**INFORMATION SUPPLIED:**
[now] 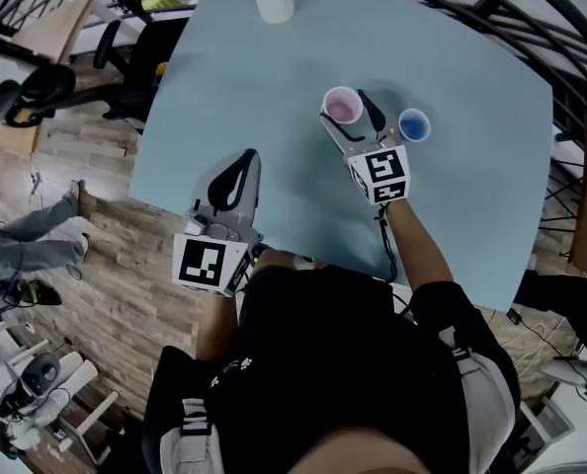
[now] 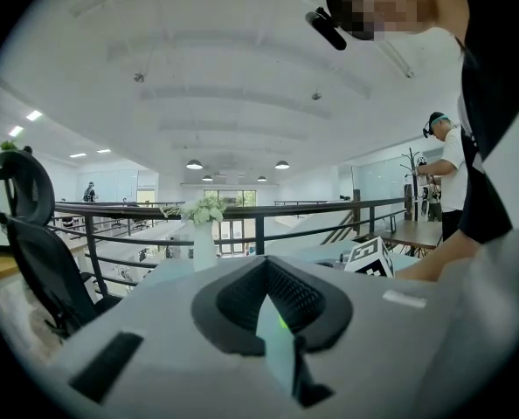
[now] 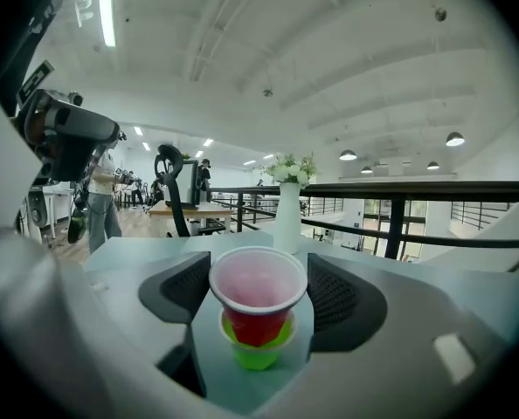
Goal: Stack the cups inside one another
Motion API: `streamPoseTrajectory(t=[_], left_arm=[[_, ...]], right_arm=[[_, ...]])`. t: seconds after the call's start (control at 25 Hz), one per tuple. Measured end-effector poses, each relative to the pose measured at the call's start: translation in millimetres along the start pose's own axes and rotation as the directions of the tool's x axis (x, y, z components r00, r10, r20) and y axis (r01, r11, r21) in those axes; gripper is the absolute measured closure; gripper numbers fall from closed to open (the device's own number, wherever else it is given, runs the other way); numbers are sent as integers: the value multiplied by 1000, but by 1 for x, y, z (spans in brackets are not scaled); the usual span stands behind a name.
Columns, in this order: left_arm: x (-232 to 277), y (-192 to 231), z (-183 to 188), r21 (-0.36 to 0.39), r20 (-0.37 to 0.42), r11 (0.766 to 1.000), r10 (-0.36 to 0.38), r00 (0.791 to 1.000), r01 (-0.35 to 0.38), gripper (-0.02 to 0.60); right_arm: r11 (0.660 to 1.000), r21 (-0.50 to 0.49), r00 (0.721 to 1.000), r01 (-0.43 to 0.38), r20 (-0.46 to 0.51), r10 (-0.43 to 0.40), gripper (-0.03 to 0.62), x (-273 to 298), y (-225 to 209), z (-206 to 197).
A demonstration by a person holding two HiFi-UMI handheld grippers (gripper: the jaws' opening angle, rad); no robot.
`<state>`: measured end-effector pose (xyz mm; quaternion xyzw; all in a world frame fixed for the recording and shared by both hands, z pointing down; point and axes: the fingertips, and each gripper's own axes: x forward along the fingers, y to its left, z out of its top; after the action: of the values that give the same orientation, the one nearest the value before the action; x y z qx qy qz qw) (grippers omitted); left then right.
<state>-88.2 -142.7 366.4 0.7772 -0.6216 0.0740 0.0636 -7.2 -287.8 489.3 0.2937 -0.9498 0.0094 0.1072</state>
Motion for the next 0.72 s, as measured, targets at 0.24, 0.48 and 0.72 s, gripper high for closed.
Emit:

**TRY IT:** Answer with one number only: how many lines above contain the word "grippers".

**RESULT FOR THIS TASK:** 2